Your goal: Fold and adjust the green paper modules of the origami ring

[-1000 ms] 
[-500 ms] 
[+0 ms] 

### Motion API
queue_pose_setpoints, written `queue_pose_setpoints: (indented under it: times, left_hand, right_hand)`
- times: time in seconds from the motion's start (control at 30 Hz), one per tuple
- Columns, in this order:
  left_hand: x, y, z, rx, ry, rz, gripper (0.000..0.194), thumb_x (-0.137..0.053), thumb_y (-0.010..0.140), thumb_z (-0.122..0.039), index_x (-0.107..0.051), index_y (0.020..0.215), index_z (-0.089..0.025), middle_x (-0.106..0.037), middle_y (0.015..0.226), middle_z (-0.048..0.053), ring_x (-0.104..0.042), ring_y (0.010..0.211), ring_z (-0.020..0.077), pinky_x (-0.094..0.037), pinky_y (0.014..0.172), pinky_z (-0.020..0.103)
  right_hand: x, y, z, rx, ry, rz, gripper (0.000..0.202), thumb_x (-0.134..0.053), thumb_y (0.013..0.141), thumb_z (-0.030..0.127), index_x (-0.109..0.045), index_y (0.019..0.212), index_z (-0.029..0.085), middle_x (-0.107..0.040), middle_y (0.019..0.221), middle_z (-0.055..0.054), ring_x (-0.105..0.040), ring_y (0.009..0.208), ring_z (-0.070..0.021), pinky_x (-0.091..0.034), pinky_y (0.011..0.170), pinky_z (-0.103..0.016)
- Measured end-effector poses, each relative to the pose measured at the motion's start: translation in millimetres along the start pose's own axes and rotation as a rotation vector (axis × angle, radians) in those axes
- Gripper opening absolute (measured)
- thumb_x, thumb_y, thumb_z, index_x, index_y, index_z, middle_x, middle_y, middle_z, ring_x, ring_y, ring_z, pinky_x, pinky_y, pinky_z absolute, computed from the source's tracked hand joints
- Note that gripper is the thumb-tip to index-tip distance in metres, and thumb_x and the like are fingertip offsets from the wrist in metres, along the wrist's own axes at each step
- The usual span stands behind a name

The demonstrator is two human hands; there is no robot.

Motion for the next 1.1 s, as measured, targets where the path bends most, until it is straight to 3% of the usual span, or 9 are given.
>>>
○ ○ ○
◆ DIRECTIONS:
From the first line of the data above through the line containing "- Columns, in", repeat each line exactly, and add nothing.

◆ ANSWER BOX:
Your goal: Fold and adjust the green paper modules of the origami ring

[-1000 ms] 
[-500 ms] 
[+0 ms] 

### Motion API
queue_pose_setpoints, written `queue_pose_setpoints: (indented under it: times, left_hand, right_hand)`
- times: time in seconds from the motion's start (control at 30 Hz), one per tuple
- Columns, in this order:

Now the output is complete.